Translating a Quaternion

(perhaps this is better for a math Stack Exchange?)
I have a chain composed of bones. Each bone has a with a tip and tail. The following code computes where its tip will be, given a rotation, and sets the next link in the chain's position appropriately:
// Quaternion is a hand-rolled class that works correctly (as far as I can tell.)
Quaternion quat = new Quaternion(getRotationAngleDegrees(), getRotation());
// figure out where the tip will be after applying the rotation
Vector3f rotatedTip = quat.applyRotationTo(tip);
// set the next bone's tail to be at this one's tip
updateNextPosFrom(rotatedTip);
This works if the rotation is supposed to occur around the origin of the object's coordinate system. But what if I want the rotation to occur around some other arbitrary point in the object? I'm not sure how to translate the quaternion. What is the best way to do it?
(I'm using JOGL / OpenGL.)
Dual quaternions are useful for expressing rigid spatial transformations (combined rotations and translations.)
Based on dual numbers (one of the Clifford algebras, d = a + e b where a, b are real and e is unequal to zero but e^2 = 0), dual quaternions, U + e V, can represent lines in space with U the unit direction quaternion and V the moment about a reference point.

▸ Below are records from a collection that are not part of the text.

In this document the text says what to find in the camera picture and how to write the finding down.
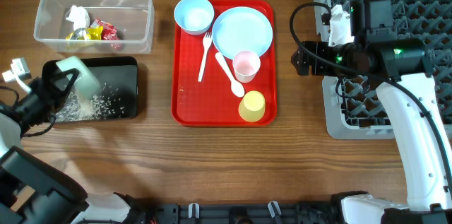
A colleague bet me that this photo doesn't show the black food waste bin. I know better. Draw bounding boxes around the black food waste bin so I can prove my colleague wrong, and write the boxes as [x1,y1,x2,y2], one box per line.
[42,57,138,119]

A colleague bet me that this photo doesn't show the clear plastic waste bin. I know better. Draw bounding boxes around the clear plastic waste bin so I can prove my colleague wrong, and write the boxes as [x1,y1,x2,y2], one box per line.
[34,0,155,54]

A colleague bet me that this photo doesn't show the grey dishwasher rack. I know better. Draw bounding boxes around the grey dishwasher rack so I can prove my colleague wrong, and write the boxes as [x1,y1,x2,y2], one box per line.
[314,0,451,139]

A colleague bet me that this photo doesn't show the red snack wrapper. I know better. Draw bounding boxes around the red snack wrapper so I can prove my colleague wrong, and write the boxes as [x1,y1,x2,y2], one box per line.
[90,18,123,50]

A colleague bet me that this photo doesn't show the white plastic spoon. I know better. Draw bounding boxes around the white plastic spoon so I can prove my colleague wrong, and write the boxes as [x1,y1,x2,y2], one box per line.
[215,52,245,98]

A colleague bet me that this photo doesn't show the green bowl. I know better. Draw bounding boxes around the green bowl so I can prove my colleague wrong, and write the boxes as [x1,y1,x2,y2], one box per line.
[56,56,100,100]

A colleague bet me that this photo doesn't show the pink plastic cup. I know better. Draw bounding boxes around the pink plastic cup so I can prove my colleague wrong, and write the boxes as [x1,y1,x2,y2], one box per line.
[232,51,261,83]

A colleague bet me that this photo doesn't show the white rice grains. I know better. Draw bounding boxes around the white rice grains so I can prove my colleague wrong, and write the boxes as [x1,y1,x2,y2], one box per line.
[56,83,126,122]

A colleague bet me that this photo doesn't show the yellow snack wrapper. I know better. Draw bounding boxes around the yellow snack wrapper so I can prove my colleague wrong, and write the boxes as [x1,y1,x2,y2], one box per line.
[66,26,103,41]

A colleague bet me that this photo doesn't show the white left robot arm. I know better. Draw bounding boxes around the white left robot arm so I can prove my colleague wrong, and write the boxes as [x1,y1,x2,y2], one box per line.
[1,69,153,223]

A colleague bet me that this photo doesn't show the light blue plate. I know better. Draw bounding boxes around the light blue plate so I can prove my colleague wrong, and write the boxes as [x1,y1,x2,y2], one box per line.
[212,6,273,59]

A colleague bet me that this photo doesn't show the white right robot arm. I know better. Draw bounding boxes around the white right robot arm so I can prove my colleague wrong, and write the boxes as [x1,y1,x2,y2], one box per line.
[291,0,451,223]

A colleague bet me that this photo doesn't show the white plastic fork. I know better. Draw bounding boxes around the white plastic fork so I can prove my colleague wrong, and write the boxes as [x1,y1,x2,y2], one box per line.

In this way, dual quaternion lines are very much like Pluecker lines.
While the quaternion transform Q V Q* (Q* is the quaternion conjugate of Q) is used to rotate a unit vector quaternion V about a point, a similar dual quaternion form can be used to apply to line a screw transform (the rigid rotation about an axis combined with a translation along the axis.)
Just as any rigid 2D transform can be resolved to a rotation about a point, any rigid 3D transform can be resolved to a screw.

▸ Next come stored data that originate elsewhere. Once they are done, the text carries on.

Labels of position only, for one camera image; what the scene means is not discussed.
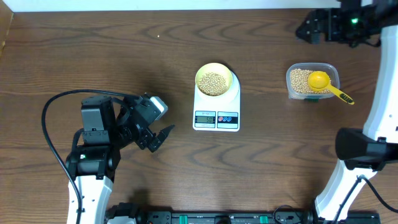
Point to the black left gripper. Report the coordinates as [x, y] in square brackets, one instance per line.
[147, 135]

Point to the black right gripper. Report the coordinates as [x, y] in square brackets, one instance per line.
[331, 16]

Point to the yellow plastic measuring scoop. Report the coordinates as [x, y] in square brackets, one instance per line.
[319, 81]

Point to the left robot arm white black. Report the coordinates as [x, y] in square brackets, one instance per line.
[109, 124]

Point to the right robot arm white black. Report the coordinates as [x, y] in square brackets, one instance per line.
[361, 153]

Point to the white digital kitchen scale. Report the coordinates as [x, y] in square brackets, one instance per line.
[221, 113]

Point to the soybeans in yellow bowl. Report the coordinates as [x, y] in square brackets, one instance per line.
[213, 84]

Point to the pale yellow bowl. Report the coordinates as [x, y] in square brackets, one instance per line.
[215, 68]

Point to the clear container of soybeans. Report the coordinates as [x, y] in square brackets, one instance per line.
[297, 76]

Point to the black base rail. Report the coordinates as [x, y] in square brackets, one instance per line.
[135, 214]

For such power and expressiveness, dual quaternion references are thin, and the Wikipedia article is as good a place as any to start.

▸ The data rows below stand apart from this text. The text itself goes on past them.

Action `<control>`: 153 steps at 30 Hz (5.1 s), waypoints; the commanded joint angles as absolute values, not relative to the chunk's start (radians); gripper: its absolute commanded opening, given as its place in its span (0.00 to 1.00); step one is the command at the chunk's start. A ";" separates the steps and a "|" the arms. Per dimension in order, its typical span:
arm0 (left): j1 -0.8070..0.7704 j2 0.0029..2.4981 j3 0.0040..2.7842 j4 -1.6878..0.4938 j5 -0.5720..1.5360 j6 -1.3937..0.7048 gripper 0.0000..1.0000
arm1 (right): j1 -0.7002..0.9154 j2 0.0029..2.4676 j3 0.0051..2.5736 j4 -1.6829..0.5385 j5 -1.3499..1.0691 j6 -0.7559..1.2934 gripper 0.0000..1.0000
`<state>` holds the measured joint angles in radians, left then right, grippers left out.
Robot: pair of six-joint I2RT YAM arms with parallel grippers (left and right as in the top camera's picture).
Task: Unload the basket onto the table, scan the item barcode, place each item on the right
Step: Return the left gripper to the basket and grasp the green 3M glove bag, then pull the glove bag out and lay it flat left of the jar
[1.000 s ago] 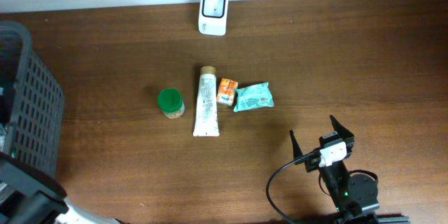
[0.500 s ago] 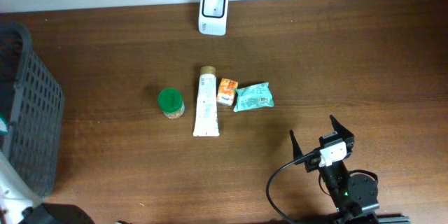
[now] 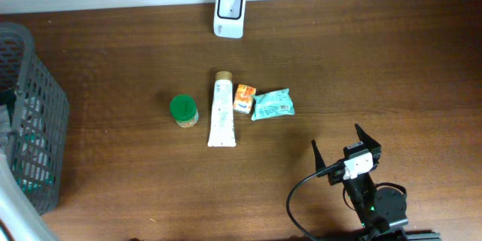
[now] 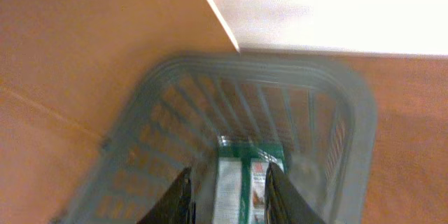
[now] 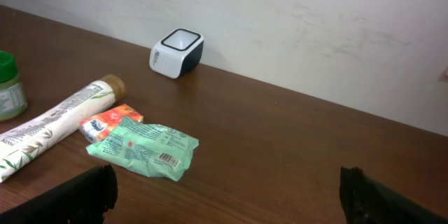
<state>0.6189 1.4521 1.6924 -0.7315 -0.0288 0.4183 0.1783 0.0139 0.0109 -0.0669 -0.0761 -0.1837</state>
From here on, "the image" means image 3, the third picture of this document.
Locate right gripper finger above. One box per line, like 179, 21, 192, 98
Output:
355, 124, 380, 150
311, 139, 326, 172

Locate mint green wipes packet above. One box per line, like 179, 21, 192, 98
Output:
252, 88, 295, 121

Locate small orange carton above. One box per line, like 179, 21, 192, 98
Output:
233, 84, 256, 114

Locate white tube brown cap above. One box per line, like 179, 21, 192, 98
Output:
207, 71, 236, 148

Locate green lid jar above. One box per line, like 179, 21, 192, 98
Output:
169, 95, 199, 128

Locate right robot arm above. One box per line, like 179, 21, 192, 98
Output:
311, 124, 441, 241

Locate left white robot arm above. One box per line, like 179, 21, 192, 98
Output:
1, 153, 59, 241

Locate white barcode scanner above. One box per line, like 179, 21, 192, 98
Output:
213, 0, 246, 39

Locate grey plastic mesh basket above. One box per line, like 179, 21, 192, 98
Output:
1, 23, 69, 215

A quaternion is used specifically to handle a rotation factor, but does not include a translation at all.
Typically, in this situation, you'll want to apply a rotation to a point based on the "bone's" length, but centered at the origin. You can then translate post-rotation to the proper location in space.
Quaternions are generally used to represent rotations only; they cannot represent translations as well.
You need to convert your quaternion into a rotation matrix, insert it into the appropriate part of your standard OpenGL 4x4 matrix, and combine it with a translation in order to rotate about an arbitrary point.
4x4 rotation matrix:
[ r r r 0 ]
[ r r r 0 ] <- the r's are the 3x3 rotation matrix from the wiki article
[ r r r 0 ]
[ 0 0 0 1 ]
The Wikipedia page on forward kinematics points to this paper: Introduction to Homogeneous Transformations & Robot Kinematics.
Edit : This answer is wrong. It argues on 4x4 transformation matrices properties, which are not quaternions...
I might have got it wrong but to me (unlike some answers) a quaternion is indeed a tool to handle rotations and translations (and more). It is a 4x4 matrix where the last column represents the translation. Using matrix algebra, replace the 3-vector (x, y, z) by the 4-vector (x, y, z, 1) and compute the transformed vector by the matrix. You will find that values of the last column of the matrix will be added to the coordinates x, y, z of the original vector, as in a translation.
A 3x3 matrix for a 3D space represents a linear transformation (like rotation around the origin). You cannot use a 3x3 matrix for an affine transformation like a translation. So I understand simply the quaternions as a little "trick" to represent more kinds of transformations using matrix algebra. The trick is to add a fourth coordinate equal to 1 and to use 4x4 matrices. Because matrix algebra remains valid, you can combine space transformations by multiplying the matrices, which is indeed powerful.